Dilek sentiu uma mão lhe puxar. Pensou ser Arcaia, mas era Eyo. E no segundo seguinte Eyo usou Dilek como base para se puxar de volta para Kaagham enquanto Arcaia empurrava ambos para fora. Eyo conseguiu escapar o frio, se salvou. E Dilek viveu o bastante para ver os olhos de Arcaia na sua frente, e atrás dela Oric, Eyo e todos os outros. E então ele nunca mais viu nada.

Arcaia estava em pé, do lado de fora dos limites de Kaagham, abraçada pelo vento e pelas cinzas de Dilek, o Estudioso que nunca fez nada além de seguir Eyo.

— Na única batalha de sua vida, sacrificou Dilek para se salvar. — Arcaia disse para Eyo, que estava seguro nos limites de Kaagham. — Eu poderia lhe matar mil vezes, poderia destruir Vrynfahr e pôr fim a sua existência. Mas agora, Eyo, eu lhe desejo vida eterna para se culpar e ser culpado por todos os dias pelo que aconteceu hoje.

— Eu lhe mataria...

— Dê um passo e tente. — Arcaia desafiou. — Korikmaz quando executado proferiu que havia coragem também na covardia. Então prove, saia de Kaagham e eu retornarei e me renderei ao destino que desejar para mim. Profira uma sentença e sacrifique-se pela memória de Dilek. Sabe que cumprirei minha palavra. Uma assassina por um assassino. Uma barganha justa. Sacrifique-se pelo bem maior como eu estou disposta a fazer. Seja o bem maior.

Eyo continuou parado, encarando Arcaia, mas agora sem resposta alguma.

— Deixe-nos. — Oric pediu, em fúria e desespero, como um sussurro. — Vá enquanto pode, mulher. Trouxeste apenas ruína e desgraça. É verdade o que Eyo diz. É uma bruxa e nada mais. Vá, enquanto permito. Vá. E jamais volte! Vá… antes que de nós nada sobre.

Arcaia então pensou em criar grande diálogo, mas para Eyo queria dizer apenas mais uma palavra, palavra que ressoaria eternamente em sua memória, ela sabia. Só havia uma coisa para dizer que afetaria Eyo até suas estruturas da mesma forma que Kaagham. Deixá-lo-ia em ruinas por toda a eternidade.

— Covarde.

Nunca havia desejado afeição daquele povo, e sentia muito pela desgraça que os assolava agora, mas não via motivos para se culpar. Nem mesmo quando olhou para a cidade e tudo o que viu foi destruição e ruína, centenas de ilhas, fragmentadas, com o mar invadindo a terra. Já não havia florestas, bosques, campos, plantações ou cidade. Era apenas destruição.

Sem mais se virou e deixou-os. Deixou para que aprendessem uma lição simples. O simplório jamais deverá mexer com poderes além da própria compreensão.

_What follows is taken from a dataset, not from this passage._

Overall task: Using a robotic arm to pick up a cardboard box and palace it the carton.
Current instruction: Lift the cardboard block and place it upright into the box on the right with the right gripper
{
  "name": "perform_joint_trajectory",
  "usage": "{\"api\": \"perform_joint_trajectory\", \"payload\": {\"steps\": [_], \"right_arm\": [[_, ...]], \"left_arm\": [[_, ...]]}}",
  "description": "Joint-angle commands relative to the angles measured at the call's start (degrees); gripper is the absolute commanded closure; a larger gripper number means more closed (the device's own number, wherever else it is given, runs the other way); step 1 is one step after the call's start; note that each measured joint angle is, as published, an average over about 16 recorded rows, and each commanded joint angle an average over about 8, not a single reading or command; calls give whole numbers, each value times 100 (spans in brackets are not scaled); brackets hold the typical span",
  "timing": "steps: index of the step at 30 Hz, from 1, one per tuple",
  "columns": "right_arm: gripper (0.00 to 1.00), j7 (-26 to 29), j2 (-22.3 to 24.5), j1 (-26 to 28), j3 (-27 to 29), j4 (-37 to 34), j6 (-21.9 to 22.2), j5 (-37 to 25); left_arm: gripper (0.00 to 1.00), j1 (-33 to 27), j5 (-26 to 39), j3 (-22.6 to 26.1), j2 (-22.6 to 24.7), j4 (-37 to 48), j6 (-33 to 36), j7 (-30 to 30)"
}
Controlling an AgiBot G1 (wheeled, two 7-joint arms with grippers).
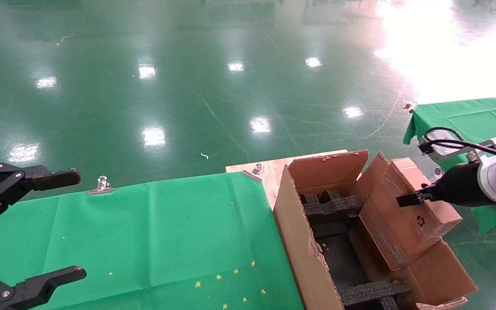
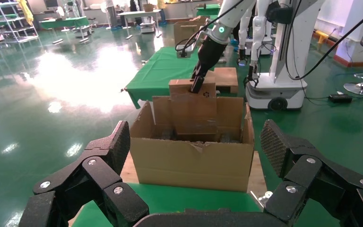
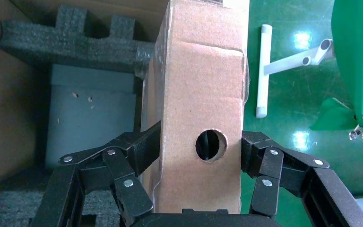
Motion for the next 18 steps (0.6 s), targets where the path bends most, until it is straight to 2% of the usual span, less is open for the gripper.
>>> {"api": "perform_joint_trajectory", "payload": {"steps": [1,18], "right_arm": [[100,64,-47,-46,-25,3,7,-44],[100,586,-438,-708,-247,-7,576,-587]], "left_arm": [[0,0,0,1,0,0,0,0],[0,-1,-4,6,-2,0,-3,3]]}}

Precisava retornar a sua ilha, retornar para Magmun. Já fazia quatro ciclos que havia deixado Hero, mas tinha conseguido o que havia se proposto a fazer indiferente do preço.

A primeira parte de sua jornada estava concluída. Em suas mãos carregava calor e frio. Carregava a isca e o repelente às betas. Carregava salvação e ruína. Carregava o futuro, tal como prometera.

Mas em seu coração também carregava trevas, as quais lutavam para sair. E a luta lentamente se mostrava por seu corpo. Pois depois de Jhar Maar Kaagham, Arcaia não usava mangas curtas. Notou que seus braços possuíam marcas, marcas jamais vistas, diferentes de cicatrizes ou doenças. Eram marcas de magia. De quem usou demais, de quem tem que pagar um preço.

Pagarei de bom grado. Mas primeiro destruirei meus inimigos.